Change in vdsm[master]: executor: introduce the executor library

nsoffer Fri, 18 Jul 2014 09:13:48 -0700

Nir Soffer has posted comments on this change.

Change subject: executor: introduce the executor library
......................................................................



Patch Set 11:

(21 comments)

I think that this is the right direction. To discard tasks, the code which 
submit the should schedule a task.discard() call using the scheduler. The 
calling code should be able to tell the right timeout for this.

There are various issues in the implementation. See the inline comments.

To shorten the review cycle, I posted a modified version that show how all the 
issue can be solved:
http://pastebin.com/xevn4b28

http://gerrit.ovirt.org/#/c/29191/11/lib/vdsm/executor.py
File lib/vdsm/executor.py:

Line 28: import logging
Line 29: import Queue
Line 30: import threading
Line 31: 
Line 32: import utils
We can use now relative imports:

    from . import utils
Line 33: 
Line 34: 
Line 35: class ExecutorNotRunning(Exception):
Line 36:     """


Line 31: 
Line 32: import utils
Line 33: 
Line 34: 
Line 35: class ExecutorNotRunning(Exception):
"executor.ExecutorNotRunning" repeat the "Executor" word for no reason. We have 
namespaces in Python, so there is no need to repeat stuff.
Line 36:     """
Line 37:     Executor not yet started or shutting down.
Line 38:     """
Line 39: 


Line 37:     Executor not yet started or shutting down.
Line 38:     """
Line 39: 
Line 40: 
Line 41: class ExecutorAlreadyStarted(Exception):
"executor.ExecutorAllreadyStarted" repeat the "Executor" word for no reason.
Line 42:     """
Line 43:     Executor started multiple times.
Line 44:     """
Line 45: 


Line 51:     """
Line 52: 
Line 53:     _log = logging.getLogger("Executor")
Line 54: 
Line 55:     def __init__(self, workers=10, max_tasks=1000):
I don't think we need defaults, since we don't know how the executor is going 
to be used. The caller must specify this.
Line 56:         self._workers_count = workers
Line 57:         self._tasks = Queue.Queue(max_tasks)
Line 58:         self._workers = []
Line 59:         self._lock = threading.Lock()


Line 54: 
Line 55:     def __init__(self, workers=10, max_tasks=1000):
Line 56:         self._workers_count = workers
Line 57:         self._tasks = Queue.Queue(max_tasks)
Line 58:         self._workers = []
Lets keep workers in a set(), make it easier to remove them when needed.
Line 59:         self._lock = threading.Lock()
Line 60:         self._running = False
Line 61:         self._discards = 0  # for debug purposes only
Line 62: 


Line 57:         self._tasks = Queue.Queue(max_tasks)
Line 58:         self._workers = []
Line 59:         self._lock = threading.Lock()
Line 60:         self._running = False
Line 61:         self._discards = 0  # for debug purposes only
I don't think we need this, logging each discard operation is enough.
Line 62: 
Line 63:     def start(self):
Line 64:         with self._lock:
Line 65:             if self._running:


Line 65:             if self._running:
Line 66:                 raise ExecutorAlreadyStarted
Line 67:             for _ in range(self._workers_count):
Line 68:                 self._add_worker()
Line 69:             self._running = True
Lets put self._running before starting the threads, which may use this value.
Line 70: 
Line 71:     def stop(self, wait=True):
Line 72:         for worker in self._workers:
Line 73:             self._tasks.put(_STOP)

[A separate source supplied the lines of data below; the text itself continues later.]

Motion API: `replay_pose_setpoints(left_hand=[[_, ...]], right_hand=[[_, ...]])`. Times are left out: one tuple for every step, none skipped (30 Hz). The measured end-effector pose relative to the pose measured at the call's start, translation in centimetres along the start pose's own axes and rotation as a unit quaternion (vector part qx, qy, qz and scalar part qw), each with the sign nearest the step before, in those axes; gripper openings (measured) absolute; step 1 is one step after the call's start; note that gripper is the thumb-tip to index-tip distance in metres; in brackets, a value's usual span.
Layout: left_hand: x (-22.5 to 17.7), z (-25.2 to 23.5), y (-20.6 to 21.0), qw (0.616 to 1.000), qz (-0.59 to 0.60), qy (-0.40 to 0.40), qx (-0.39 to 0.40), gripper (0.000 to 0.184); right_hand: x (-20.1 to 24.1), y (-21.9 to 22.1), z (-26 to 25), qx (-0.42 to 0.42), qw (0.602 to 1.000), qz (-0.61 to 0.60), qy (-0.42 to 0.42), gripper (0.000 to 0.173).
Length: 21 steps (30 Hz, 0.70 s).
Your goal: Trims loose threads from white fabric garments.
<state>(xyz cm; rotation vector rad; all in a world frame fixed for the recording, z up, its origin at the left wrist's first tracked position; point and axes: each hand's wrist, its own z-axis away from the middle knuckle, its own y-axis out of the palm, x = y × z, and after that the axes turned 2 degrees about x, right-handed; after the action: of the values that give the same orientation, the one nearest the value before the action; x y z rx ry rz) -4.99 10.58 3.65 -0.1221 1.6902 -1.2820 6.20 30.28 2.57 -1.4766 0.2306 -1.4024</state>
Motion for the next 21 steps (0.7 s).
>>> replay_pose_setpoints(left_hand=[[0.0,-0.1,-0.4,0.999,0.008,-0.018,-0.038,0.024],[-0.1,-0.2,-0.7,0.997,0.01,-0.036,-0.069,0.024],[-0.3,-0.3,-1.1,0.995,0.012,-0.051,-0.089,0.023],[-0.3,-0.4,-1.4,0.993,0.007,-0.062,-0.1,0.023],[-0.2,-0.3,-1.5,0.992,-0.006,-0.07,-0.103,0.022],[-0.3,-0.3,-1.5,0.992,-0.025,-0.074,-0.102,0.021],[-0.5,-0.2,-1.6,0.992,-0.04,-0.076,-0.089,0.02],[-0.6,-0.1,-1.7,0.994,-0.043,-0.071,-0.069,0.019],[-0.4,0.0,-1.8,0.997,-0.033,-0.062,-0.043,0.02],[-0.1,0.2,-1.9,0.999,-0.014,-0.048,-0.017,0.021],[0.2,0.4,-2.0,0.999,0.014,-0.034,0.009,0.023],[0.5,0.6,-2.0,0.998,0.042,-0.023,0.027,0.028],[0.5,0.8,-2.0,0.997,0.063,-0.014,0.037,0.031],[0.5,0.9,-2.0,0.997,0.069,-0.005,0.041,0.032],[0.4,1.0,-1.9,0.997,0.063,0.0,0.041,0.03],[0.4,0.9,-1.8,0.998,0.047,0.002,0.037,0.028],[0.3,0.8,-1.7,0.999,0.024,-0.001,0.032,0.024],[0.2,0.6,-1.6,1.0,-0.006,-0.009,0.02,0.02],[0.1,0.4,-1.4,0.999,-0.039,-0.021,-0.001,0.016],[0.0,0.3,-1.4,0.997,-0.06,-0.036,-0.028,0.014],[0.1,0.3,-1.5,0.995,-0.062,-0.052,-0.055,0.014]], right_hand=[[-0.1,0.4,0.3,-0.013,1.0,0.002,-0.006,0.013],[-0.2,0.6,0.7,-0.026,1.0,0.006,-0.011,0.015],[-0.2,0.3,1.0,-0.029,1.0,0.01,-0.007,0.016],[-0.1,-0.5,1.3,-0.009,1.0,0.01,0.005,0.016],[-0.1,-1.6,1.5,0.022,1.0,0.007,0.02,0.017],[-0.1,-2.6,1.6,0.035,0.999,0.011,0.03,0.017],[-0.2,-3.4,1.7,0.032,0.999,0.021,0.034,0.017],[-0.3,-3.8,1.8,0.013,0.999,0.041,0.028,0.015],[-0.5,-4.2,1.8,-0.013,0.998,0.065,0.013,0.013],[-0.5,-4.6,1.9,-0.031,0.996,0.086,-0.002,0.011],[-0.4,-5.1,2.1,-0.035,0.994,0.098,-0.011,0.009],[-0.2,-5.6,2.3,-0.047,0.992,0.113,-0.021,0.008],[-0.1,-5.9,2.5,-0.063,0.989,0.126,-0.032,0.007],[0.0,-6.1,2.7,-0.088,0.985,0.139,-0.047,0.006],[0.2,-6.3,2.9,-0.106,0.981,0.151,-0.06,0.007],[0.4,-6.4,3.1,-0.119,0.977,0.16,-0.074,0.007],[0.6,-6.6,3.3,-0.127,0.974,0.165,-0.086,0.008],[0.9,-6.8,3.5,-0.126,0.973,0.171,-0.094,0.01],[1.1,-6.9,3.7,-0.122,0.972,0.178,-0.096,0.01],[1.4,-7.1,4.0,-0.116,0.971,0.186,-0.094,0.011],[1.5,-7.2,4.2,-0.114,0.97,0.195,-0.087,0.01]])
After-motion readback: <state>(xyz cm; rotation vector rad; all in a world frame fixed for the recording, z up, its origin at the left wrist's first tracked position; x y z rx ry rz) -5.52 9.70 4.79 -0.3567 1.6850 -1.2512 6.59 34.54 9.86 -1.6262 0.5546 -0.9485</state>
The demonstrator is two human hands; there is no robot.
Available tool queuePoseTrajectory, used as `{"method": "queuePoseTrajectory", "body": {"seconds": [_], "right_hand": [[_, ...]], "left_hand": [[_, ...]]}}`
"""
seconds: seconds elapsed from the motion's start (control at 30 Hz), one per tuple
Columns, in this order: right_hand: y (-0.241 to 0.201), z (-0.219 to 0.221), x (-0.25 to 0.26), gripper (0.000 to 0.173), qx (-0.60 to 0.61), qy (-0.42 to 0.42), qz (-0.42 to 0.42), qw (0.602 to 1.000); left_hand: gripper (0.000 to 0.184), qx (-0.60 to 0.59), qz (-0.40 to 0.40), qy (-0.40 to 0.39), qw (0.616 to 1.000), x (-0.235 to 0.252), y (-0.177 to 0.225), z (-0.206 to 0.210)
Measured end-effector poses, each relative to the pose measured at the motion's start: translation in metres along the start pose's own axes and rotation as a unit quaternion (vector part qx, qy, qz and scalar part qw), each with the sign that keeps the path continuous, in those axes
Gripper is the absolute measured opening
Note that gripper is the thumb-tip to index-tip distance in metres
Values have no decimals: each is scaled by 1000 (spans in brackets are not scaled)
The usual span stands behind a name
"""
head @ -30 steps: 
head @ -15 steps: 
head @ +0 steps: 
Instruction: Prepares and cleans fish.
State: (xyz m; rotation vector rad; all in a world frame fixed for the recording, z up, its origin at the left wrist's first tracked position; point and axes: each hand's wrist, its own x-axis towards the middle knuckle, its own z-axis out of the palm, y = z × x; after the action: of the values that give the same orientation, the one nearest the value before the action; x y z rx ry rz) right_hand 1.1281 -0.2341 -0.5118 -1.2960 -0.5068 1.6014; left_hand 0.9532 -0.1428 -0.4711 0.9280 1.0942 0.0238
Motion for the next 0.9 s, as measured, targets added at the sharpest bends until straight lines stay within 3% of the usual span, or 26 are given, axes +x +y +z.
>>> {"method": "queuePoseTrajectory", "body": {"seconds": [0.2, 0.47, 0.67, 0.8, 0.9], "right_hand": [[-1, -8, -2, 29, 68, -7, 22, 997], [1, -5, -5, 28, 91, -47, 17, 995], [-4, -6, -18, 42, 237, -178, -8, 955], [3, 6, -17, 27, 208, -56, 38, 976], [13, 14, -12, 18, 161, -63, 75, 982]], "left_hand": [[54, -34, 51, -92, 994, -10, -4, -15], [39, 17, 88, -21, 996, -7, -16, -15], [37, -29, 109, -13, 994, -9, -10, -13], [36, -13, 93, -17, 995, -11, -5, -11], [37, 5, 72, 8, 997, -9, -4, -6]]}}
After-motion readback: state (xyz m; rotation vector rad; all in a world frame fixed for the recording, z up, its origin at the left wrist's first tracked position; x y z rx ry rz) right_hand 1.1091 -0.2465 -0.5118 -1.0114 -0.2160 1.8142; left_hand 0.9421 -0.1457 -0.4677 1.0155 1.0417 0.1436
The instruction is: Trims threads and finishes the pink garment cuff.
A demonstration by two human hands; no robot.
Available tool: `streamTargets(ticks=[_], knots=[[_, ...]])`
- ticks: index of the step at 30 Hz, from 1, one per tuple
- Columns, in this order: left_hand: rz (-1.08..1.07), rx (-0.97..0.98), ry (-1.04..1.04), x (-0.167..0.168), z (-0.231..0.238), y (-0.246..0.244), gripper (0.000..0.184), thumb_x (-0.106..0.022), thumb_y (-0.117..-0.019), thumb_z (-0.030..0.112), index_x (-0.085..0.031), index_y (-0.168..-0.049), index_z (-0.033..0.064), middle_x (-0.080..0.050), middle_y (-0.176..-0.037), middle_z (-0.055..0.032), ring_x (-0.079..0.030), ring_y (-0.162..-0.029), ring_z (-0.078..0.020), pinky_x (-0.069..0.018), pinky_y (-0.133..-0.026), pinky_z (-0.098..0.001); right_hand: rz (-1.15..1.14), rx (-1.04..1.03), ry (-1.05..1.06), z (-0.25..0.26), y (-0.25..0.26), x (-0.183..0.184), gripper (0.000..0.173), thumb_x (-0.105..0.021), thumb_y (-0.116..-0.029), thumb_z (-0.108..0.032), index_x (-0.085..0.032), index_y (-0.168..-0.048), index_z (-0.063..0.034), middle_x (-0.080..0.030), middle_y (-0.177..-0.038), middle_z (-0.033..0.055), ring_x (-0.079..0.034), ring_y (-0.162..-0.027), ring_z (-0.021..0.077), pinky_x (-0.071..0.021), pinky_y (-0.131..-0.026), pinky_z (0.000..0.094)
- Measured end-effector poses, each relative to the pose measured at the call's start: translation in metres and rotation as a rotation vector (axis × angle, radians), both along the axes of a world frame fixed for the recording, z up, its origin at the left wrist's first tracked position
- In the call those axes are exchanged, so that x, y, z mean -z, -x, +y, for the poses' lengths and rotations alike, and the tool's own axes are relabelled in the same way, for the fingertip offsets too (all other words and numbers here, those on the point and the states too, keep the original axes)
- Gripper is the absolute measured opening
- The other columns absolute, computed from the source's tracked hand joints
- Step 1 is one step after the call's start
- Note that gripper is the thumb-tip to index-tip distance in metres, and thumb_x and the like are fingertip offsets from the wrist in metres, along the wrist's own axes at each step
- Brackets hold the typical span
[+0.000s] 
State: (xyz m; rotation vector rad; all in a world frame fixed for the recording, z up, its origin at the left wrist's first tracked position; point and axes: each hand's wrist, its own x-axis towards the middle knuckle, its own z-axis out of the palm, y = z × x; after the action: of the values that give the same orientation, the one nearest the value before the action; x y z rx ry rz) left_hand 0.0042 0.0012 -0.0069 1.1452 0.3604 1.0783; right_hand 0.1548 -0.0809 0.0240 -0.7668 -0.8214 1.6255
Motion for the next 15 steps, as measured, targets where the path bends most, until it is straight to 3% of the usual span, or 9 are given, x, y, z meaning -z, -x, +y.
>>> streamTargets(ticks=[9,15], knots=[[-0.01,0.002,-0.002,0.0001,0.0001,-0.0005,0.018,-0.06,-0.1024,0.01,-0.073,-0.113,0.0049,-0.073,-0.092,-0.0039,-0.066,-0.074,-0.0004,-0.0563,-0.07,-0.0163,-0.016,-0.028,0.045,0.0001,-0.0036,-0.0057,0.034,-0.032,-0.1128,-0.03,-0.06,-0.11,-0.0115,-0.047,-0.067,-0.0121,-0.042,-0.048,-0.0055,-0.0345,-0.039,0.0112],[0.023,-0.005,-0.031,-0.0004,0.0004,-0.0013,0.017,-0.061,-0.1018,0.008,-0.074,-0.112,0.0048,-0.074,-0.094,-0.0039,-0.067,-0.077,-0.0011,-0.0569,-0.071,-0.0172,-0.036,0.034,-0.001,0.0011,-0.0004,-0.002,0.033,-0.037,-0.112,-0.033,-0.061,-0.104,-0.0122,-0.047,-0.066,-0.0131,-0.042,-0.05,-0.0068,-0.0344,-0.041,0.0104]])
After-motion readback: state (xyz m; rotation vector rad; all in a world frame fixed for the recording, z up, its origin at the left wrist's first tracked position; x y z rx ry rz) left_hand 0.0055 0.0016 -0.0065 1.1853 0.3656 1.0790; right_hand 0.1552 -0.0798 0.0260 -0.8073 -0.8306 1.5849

Line 69:             self._running = True
Line 70: 
Line 71:     def stop(self, wait=True):
Line 72:         for worker in self._workers:
Line 73:             self._tasks.put(_STOP)
This may block if tasks queue is full, so this is not a good way to stop the 
threads.

This will all threads *after* pending tasks are executed, which can cause 
threads to stuck, and this method will never return when using wait=True.

I think that we like to stop all waiting threads *now*, and drop pending tasks.

To do this, we need to clear the queue, and signal all threads to exit. This is 
not possible when using the builtin Queue. Queue contains many features which 
we don't need (task_done, join), but not what we need (clear).
Line 74:         with self._lock:
Line 75:             self._running = False
Line 76:             if wait:
Line 77:                 for worker in self._workers:


Line 72:         for worker in self._workers:
Line 73:             self._tasks.put(_STOP)
Line 74:         with self._lock:
Line 75:             self._running = False
Line 76:             if wait:
This will deadlock because you hold the lock when exiting threads may try to 
acquire it.

Also this wait is too dangerous, since a thread which is running a task may get 
stuck, and thread which is already running a task may (practically) never exit.

We like to wait only for threads which are not executing any task.
Line 77:                 for worker in self._workers:
Line 78:                     self._log.debug('worker %s stopped', worker.name)
Line 79:                     worker.join()
Line 80:                     del worker


Line 94:         with self._lock:
Line 95:             if not self._running:
Line 96:                 raise ExecutorNotRunning
Line 97:         task = BackgroundTask(task, self)
Line 98:         self._tasks.put(task)
This may raise as you released the lock above, so another thread may have just 
stopped the executor.

Also, adding task may block if the queue is full. This breaks other code that 
assume that dispatch is async - we never want to do this.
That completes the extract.